A reaction in which one of the components acts in an antarfacial manner will involve a different stereochemistry. For one of the systems to act antarfacially, it has to intervene on both sides of the π-system. In a two-electron system it will be quite difficult for it to intervene from above and below, since this would imply a very large deformation, therefore we will have to consider that the 2-electron system is going to approach with a totally different orientation if we want one of the components to act in an antarfacial way, and that different orientation for one of them to intervene in an antarfacial way must be:
It is an orientation in which the 2-electron system is in the plane of the paper, and the 4-electron system is in a perpendicular plane, such that one of the lobes can interact with the top of the 4-electron system, while the other can interact with the bottom.
This orientation implies a stereochemical change in the substituents of those systems, so that would result in a product where the original part of the two-electron system maintains the stereochemistry, however the stereochemistry of the carbons that were part of the 4-membered system has to change.
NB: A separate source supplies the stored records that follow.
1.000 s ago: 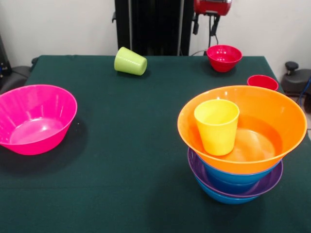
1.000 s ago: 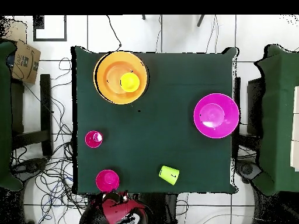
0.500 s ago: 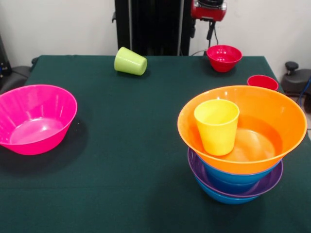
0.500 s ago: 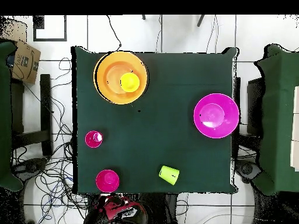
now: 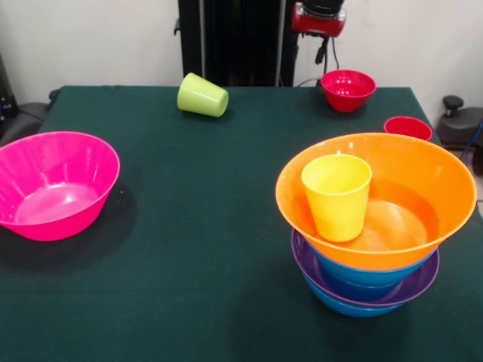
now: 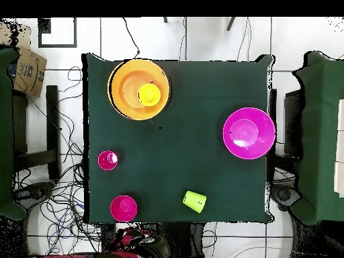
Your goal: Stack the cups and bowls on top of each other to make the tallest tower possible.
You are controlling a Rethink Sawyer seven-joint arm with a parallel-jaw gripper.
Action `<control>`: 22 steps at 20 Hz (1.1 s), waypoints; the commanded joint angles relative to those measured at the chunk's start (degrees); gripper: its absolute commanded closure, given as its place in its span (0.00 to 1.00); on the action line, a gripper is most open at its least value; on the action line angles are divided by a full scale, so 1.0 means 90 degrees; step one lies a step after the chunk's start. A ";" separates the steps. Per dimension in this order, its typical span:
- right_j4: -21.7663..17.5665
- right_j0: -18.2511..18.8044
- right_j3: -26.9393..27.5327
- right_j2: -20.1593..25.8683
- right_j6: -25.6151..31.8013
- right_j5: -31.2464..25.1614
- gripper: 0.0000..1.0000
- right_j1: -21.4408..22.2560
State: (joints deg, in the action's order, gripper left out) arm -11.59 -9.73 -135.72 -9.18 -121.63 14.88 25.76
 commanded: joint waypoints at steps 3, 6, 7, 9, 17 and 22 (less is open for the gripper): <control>0.0774 -0.0270 0.0532 0.0464 -0.1451 0.0562 0.00 -0.0416; 0.0898 -0.0297 0.0526 0.0545 -0.1489 0.0589 0.00 -0.0399; 0.0925 -0.0301 0.0507 0.0562 -0.1497 0.0598 0.00 -0.0382; 0.0960 -0.0293 0.0460 0.0594 -0.1519 0.0622 0.00 -0.0350; 0.1074 -0.0317 0.0455 0.0667 -0.1531 0.0533 0.00 -0.0232; 0.1130 -0.0355 0.0468 0.0696 -0.1626 0.0530 0.00 -0.0187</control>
State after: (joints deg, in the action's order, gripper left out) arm -5.93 -12.03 -135.72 -9.27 -124.59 17.49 24.00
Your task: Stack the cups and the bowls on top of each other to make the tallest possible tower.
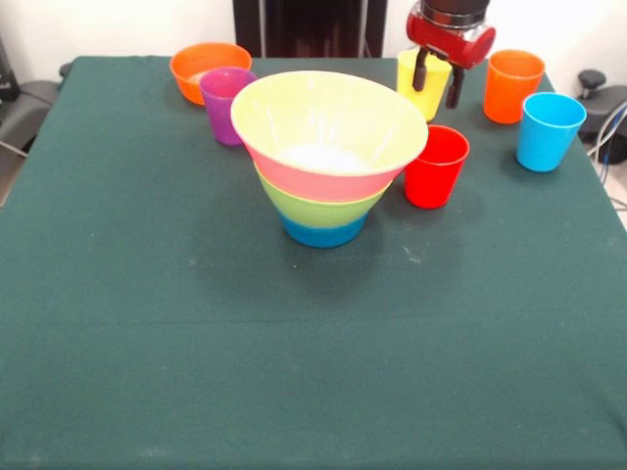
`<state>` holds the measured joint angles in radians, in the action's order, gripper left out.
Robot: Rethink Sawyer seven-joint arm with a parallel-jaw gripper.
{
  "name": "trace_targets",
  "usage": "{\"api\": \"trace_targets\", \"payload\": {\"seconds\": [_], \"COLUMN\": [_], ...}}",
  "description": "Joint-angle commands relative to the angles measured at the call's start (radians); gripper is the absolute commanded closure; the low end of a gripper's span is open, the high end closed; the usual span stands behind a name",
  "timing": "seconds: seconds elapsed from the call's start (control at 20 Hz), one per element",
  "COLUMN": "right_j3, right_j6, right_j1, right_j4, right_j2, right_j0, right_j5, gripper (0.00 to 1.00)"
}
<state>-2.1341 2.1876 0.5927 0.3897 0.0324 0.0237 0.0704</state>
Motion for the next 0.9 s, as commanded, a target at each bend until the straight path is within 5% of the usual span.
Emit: {"api": "trace_targets", "payload": {"seconds": [0.05, 0.9], "right_j3": [-0.032, -0.053], "right_j6": [0.154, 0.149], "right_j1": [-0.049, 0.029], "right_j4": [-0.039, -0.024], "right_j2": [-0.101, -0.091], "right_j0": [-0.006, -0.002], "right_j5": [-0.065, 0.016], "gripper": [0.0, 0.0]}}
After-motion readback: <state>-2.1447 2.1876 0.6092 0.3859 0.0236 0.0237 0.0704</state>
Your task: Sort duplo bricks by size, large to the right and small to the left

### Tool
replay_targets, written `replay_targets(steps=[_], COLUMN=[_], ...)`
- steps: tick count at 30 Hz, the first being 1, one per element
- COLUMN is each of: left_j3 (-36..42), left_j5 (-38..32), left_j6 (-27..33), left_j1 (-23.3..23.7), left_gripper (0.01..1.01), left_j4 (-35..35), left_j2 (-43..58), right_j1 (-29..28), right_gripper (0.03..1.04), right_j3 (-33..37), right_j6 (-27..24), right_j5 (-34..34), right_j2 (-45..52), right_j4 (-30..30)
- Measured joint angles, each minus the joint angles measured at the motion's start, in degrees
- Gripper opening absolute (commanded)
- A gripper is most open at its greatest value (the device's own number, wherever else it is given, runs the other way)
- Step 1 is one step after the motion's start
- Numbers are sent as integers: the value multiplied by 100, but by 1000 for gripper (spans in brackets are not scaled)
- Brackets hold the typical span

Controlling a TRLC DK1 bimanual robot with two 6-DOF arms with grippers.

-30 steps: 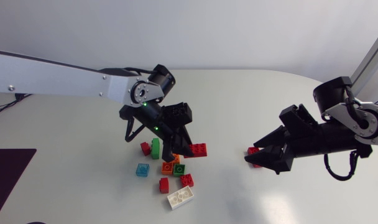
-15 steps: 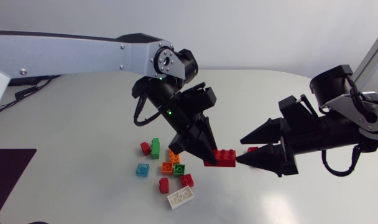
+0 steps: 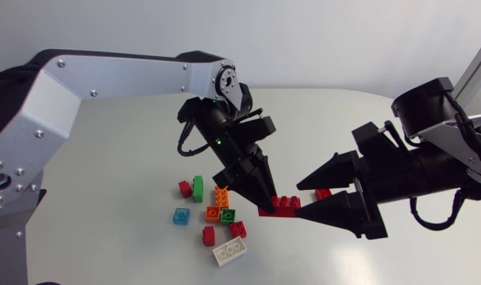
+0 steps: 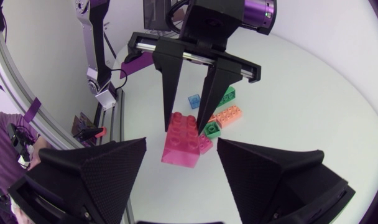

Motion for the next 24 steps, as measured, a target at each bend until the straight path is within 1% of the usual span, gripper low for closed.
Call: replay_targets(steps=[2,8,10,12,16,18,19,20,21,22,24], left_j3=[33,52,52,52,52,48,46,46,46,39,31], left_j5=[17,98,105,120,107,74,66,42,26,22,55], left_j6=[39,66,68,68,11,-15,-50,-116,-149,-192,-328], left_j1=[2,4,2,2,2,2,-2,-2,-2,-2,0], left_gripper=[130,130,130,130,131,136,189,430,752,1015,998], left_j4=[-22,-33,-11,-9,92,166,210,282,321,339,509], left_j2=[0,0,0,0,0,0,0,0,0,0,-13], right_j1=[33,216,247,256,280,319,337,343,345,345,345], right_gripper=[610,439,346,279,269,238,231,193,185,184,184], right_j3=[0,-2,-2,-7,-37,-50,-63,-85,-105,-125,-166], right_j6=[26,205,289,361,584,664,697,758,787,809,826], right_j5=[-15,11,74,116,210,273,297,330,341,356,350], right_j2=[48,85,85,85,85,85,85,81,79,77,44], right_j4=[0,24,59,107,201,258,313,374,411,444,492])
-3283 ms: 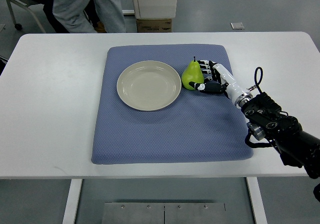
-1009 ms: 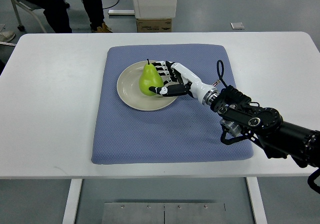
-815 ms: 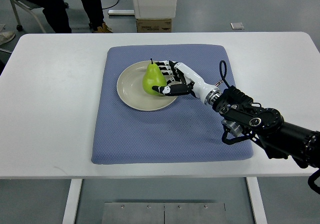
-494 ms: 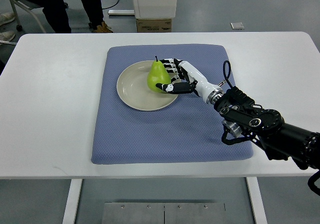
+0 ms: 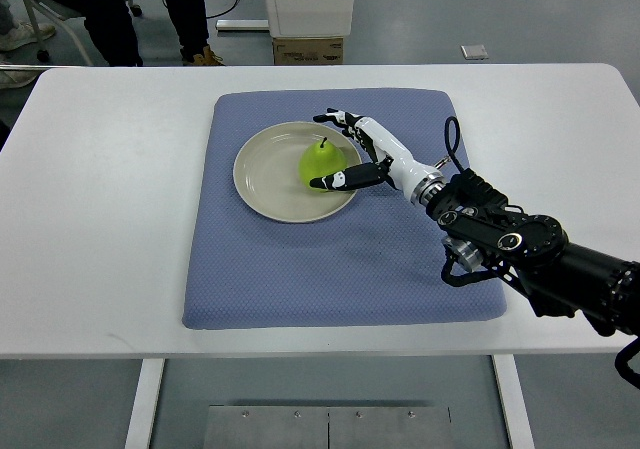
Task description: Place pear on plate with right hand
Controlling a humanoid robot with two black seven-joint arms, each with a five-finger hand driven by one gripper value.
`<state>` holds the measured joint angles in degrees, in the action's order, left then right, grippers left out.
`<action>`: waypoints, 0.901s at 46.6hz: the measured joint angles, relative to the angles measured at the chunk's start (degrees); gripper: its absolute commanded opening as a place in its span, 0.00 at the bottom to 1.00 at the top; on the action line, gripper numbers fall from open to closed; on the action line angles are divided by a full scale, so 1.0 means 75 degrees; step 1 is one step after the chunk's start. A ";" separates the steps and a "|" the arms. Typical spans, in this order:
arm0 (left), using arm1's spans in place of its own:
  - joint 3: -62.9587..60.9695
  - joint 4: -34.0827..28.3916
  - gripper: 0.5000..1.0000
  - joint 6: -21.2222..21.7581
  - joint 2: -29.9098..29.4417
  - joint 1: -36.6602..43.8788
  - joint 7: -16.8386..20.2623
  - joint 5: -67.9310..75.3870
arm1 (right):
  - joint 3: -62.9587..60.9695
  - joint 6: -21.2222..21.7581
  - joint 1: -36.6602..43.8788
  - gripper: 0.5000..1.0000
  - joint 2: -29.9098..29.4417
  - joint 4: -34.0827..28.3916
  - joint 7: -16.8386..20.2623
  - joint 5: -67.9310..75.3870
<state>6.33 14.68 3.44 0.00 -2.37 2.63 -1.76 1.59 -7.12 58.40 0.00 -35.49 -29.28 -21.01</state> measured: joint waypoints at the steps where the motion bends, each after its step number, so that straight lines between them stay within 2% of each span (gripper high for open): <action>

So if the reaction is supra-supra it implies retention of the configuration of the different chiral centers involved in the reaction. If the reaction is supra-antara it implies the change of configuration of one of the chiral carbons formed.
In addition, as a characteristic we had also seen that whether a reaction occurs or not, has to do with the number of electrons involved in the reaction. Thus we have seen that reactions with 4 electrons do not occur easily while those with 6 electrons do occur. But this ease of reaction is associated with stereochemistry. That is, the Diels-Alder reaction occurs very easily when both components act supra-facially. All the examples of Diels-Alder reactions in the ground state that have been studied involve stereospecificity and in addition the stereochemistry of the reactants in the products is conserved.
That is, if a pericyclic reaction (not only cycloaddition) occurs very easily and we add 2 electrons to the system involved in the reaction now it becomes very difficult to occur. If we have a pericyclic reaction with a certain number of electrons and a stereochemistry and it happens easily, if we change to another reaction with the same number of electrons but in such a way that we change the stereochemistry of one of the components, the reaction becomes difficult to happen. And this is a general thing for all the pericyclic reactions that we will see. Moreover, it will allow us to extract theoretical rules to predict whether or not and with what stereochemistry, depending on the number of electrons in the reaction.
Logically, everything we have said with respect to the ease and stereochemistry of pericyclic cycloaddition reactions is reversed when we move from thermal to photochemical reactions. That is, if one occurs easily with a certain stereochemistry in the ground state, it will be very difficult to occur with that stereochemistry (but it can occur with the stereochemistry changed) when passing to the excited state.
From these examples we have seen it can be summarized that the most normal is that supra-supra reactions occur, but we will see that the other possibilities can also occur depending on the reaction conditions and the number of electrons. Although if we have a cycloaddition reaction and it is a permitted supra-supra reaction, then the supra-antara will be forbidden, while the antara-antara will again be permitted.